By the way, this is from a conference that can't even count. :thumbsup:

I also crack up about the conference rivalry. Do these conferences really schedule games against each other? I know Ohio State nor Michigan do it since they don't want to be exposed that early in the year.

The Big 10 is weak and I expect another blowout loss this year for Ohio State.
 
he might be on to something... that one recruit from the All Army game going to Georgia was going to take the SEC IQ down a significant amount by himself.

:huh:
 
he might be on to something... that one recruit from the All Army game going to Georgia was going to take the SEC IQ down a significant amount by himself.

:huh:

That kid has a speech impediment and is partially deaf,bet you feel pretty insignificant about now huh?
 
Do these conferences really schedule games against each other? I know Ohio State nor Michigan do it since they don't want to be exposed that early in the year.

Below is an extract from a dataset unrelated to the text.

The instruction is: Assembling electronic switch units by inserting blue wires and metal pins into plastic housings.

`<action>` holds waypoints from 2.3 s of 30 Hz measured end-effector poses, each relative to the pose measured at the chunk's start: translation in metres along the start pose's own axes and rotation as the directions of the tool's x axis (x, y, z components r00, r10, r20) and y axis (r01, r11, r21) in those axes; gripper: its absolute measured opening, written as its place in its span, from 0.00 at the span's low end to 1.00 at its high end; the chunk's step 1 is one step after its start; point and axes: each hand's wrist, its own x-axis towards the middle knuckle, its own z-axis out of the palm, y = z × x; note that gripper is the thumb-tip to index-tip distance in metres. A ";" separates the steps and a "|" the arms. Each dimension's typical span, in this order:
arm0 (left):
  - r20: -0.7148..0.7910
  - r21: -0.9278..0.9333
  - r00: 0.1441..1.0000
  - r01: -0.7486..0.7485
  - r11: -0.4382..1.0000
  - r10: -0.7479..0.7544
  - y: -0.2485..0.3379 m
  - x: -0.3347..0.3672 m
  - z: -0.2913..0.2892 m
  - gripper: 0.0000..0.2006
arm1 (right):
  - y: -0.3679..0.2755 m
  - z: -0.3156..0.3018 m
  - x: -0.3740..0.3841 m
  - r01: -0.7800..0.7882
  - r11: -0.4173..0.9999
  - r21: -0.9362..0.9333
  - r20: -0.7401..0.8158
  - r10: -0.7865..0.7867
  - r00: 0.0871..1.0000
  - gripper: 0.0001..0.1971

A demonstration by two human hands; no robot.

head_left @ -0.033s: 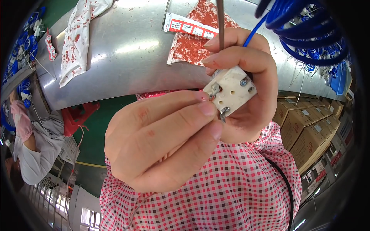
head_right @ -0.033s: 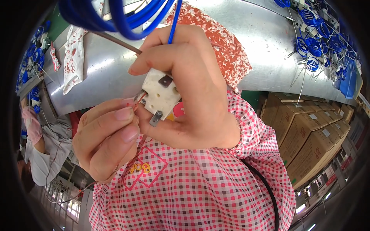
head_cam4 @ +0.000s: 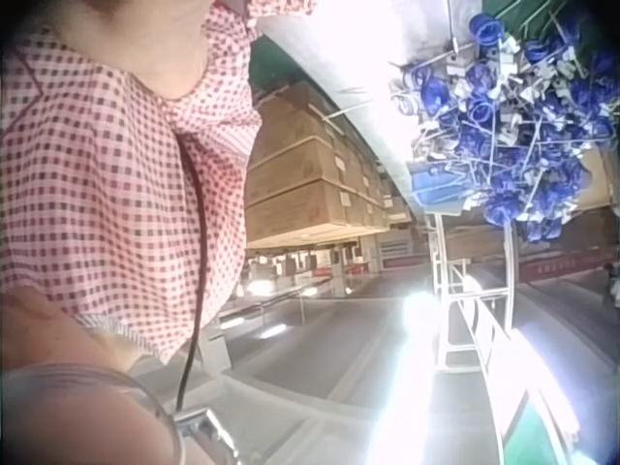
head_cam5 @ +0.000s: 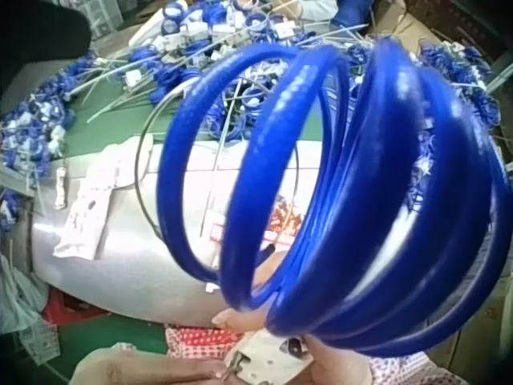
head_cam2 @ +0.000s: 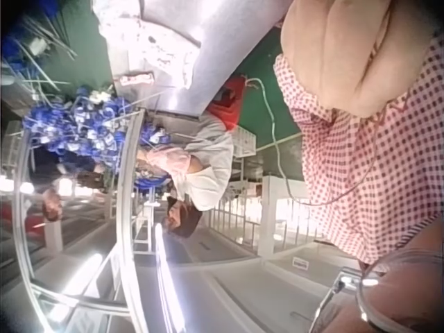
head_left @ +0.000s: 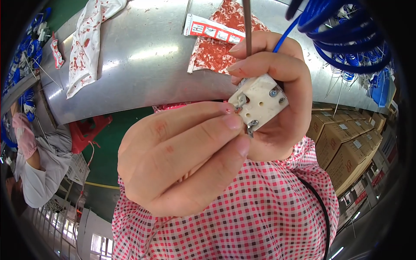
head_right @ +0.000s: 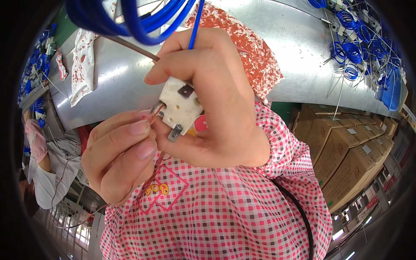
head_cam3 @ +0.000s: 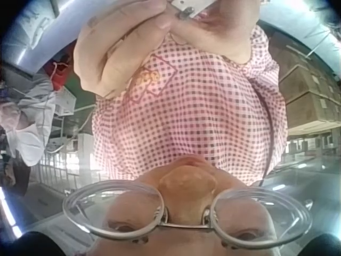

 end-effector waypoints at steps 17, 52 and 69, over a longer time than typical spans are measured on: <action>0.154 0.033 0.985 0.067 0.997 -0.071 0.002 0.015 -0.012 0.13 | -0.006 0.007 -0.005 -0.131 0.991 0.039 0.000 0.131 0.991 0.23; 0.051 -0.208 0.988 -0.131 0.969 0.144 -0.009 -0.007 -0.012 0.13 | -0.008 0.006 0.002 -0.114 0.982 0.151 -0.052 0.123 0.991 0.20; -0.098 -0.296 0.995 -0.014 0.955 -0.015 -0.003 -0.013 0.012 0.08 | -0.005 -0.001 -0.004 -0.107 0.985 0.138 -0.083 0.119 0.989 0.22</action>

Michigan actually has a very good record against the SEC (including a 7-3 record in bowl games). What I don't get is why they keep scheduling Pac-10 teams in non-conference games, since they are constantly owned by those teams. Ohio State, on the other hand, does have an awful record against the SEC (0-8 in the bowls I think).

I guess the rivalry between the conferences just comes from the fact that they are matched up in several bowl games each year. Plus, the Big T1E1N is always held out as the poster child for big, slow, old-fashion football, and the SEC is always the primary example of the faster, modern style of play, so there's probably some resentment there.
 
I had this argument with a friend of mine a few months ago. He asserted that the SEC just recruited a bunch of thugs who can play football and that the Big 10 was a far superior conference from an academic standpoint. So I went down the line of schools ranked in the top 300, which was every school from each conference. I showed that the top academic institutions in each conference were virturally identical (Northwestern & Vanderbilt). Ohio State, Iowa, Indiana, etc. are not exactly these bastions of academic achievement. They're not bad by any stretch, but there's really no discernable academic difference between Ohio State and Arkansas, Indiana or Auburn, etc.

The Big 10 has an inflated sense of self-worth.
 
Delany seems to like his role as the least popular person in College FB.
 
I had this argument with a friend of mine a few months ago. He asserted that the SEC just recruited a bunch of thugs who can play football and that the Big 10 was a far superior conference from an academic standpoint. So I went down the line of schools ranked in the top 300, which was every school from each conference. I showed that the top academic institutions in each conference were virturally identical (Northwestern & Vanderbilt). Ohio State, Iowa, Indiana, etc. are not exactly these bastions of academic achievement. They're not bad by any stretch, but there's really no discernable academic difference between Ohio State and Arkansas, Indiana or Auburn, etc.

The Big 10 has an inflated sense of self-worth.

The NEW Big East is full of players that the could not get into the SEC.

Mike Ford-USF
Peanut Whitehead-UL

Those are two I know of off the top of my head.
 
I realize you are a very literal person but most infer from this letter that he believes the speed in the SEC is due to the SEC lowering their academic standards. Some infer a bit more than that.

and some take it as a portent that the sky is falling and they are under attack.